Botijo lo entendió y aceptó heroica y resignadamente el sacrificio. Se soltó los tirantes, dejó caer el pantalón, se levantó la camisa y mostró a todos los guerreros de Longeverne, más o menos interesados, el antojo que adornaba la cara posterior de su humanidad. Y en cuanto lo hizo, la moción de Pacho, apoyada por Pardillo, Tintín, Grillín y Granclac, fue adoptada por unanimiedad, como de costumbre.
—Pues eso no es todo —prosiguió Pacho—. Ahora hay que saber ande nos desnudamos y onde escondemos la ropa. Aunque Botijo viera venir a alguien como el tió Simón o el cura, será mejor que no nos cojan en pelotas, porque nos pue pasar cualquier cosa al volver a casa.
—Yo, yo sé un sitio —informó Pardillo.
El explorador voluntario condujo al pequeño ejército hacia una especie de cantera abandonada, rodeada de monte bajo, protegida por todas partes y desde la que se podía llegar fácilmente, por una especie de pasadizo vegetal, hasta detrás del baluarte del Matorral Grande, es decir, hasta el mismísimo campo de batalla.

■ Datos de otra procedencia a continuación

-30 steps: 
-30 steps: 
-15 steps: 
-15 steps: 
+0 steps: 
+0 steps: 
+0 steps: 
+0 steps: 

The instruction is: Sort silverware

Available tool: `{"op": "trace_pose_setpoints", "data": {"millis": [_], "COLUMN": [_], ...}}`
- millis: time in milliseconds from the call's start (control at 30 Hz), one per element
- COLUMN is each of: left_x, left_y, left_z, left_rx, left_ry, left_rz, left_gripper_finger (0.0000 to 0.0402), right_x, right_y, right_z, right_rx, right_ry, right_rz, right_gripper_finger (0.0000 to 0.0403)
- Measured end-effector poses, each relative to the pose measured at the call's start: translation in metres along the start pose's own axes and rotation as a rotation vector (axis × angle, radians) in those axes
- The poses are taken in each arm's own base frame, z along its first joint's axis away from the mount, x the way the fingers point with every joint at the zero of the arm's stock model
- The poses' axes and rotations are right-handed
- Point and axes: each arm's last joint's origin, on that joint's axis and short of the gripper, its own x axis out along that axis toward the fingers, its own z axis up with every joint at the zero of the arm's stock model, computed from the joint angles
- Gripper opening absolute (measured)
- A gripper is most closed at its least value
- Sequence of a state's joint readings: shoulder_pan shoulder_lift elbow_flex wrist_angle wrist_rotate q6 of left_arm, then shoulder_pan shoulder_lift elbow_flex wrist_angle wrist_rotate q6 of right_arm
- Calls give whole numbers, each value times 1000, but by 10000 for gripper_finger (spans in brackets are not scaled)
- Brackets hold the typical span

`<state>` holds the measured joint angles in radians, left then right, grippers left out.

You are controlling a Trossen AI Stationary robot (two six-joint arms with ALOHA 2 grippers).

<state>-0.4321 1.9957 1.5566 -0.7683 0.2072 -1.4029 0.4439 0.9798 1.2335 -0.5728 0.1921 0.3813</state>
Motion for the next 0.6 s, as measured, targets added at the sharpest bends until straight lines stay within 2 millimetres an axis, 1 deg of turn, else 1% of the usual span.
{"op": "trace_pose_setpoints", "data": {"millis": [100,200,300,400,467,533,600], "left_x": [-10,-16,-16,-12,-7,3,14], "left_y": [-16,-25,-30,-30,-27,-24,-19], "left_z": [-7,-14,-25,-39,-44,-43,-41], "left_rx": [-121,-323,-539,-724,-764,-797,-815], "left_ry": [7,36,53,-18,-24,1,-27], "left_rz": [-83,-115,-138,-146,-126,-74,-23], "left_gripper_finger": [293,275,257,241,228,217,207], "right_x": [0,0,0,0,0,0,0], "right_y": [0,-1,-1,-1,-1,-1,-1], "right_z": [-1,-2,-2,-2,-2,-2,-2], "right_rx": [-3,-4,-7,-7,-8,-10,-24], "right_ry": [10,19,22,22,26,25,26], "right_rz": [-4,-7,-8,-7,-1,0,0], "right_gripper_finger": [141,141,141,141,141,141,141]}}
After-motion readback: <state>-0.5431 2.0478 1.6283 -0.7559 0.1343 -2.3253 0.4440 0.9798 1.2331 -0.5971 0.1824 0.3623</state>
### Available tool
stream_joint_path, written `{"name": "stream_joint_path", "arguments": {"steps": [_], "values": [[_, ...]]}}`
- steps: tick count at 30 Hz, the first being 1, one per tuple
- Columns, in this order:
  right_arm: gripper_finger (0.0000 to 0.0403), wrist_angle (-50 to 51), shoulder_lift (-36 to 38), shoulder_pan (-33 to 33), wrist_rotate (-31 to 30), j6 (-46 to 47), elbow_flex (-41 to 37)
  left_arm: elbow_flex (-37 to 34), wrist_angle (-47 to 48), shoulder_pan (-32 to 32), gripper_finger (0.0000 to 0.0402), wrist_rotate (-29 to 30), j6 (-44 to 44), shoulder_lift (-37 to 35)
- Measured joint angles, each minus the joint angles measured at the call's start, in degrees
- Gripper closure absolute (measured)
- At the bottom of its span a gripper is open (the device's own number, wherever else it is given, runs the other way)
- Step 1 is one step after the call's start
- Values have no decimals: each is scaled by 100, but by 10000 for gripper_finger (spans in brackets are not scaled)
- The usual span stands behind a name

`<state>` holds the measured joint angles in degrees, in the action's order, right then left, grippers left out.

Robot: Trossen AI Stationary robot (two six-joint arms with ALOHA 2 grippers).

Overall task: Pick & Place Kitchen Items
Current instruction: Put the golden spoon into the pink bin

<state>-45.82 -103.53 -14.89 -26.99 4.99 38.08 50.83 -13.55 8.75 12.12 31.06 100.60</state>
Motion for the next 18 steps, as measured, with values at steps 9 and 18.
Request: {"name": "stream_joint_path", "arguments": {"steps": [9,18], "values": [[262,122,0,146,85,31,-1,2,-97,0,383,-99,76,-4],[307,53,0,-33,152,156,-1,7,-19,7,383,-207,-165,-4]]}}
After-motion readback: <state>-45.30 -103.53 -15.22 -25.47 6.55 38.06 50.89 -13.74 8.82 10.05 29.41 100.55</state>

A medida que iban llegando, gritaban:
—¡Virguero!
—¡Cojonudo!
—¡Joder, qué sitio!
Efectivamente, estaba muy bien. Y allí mismo se decidió que, al día siguiente, después de enviar como exploradores a Pardillo y a otros dos valientes que protegiesen al grueso del ejército, se instalarían allí para ponerse el «uniforme de campaña», por llamarlo de alguna manera.
Volviéndose hacia Pardillo, Pacho se acercó y le preguntó confidencialmente:
—¿Cómo te las has arreglao pa encontrar un sitio tan cojonudo?
—¡Ah, ah! —respondió Pardillo, mirando con picardía a su camarada y general.
Se humedeció los labios con la lengua y, guiñando un ojo ante la muda insistencia del jefe, añadió:
—¡Asunto de faldas, tío! Ya te lo contaré cuando estemos los dos solos.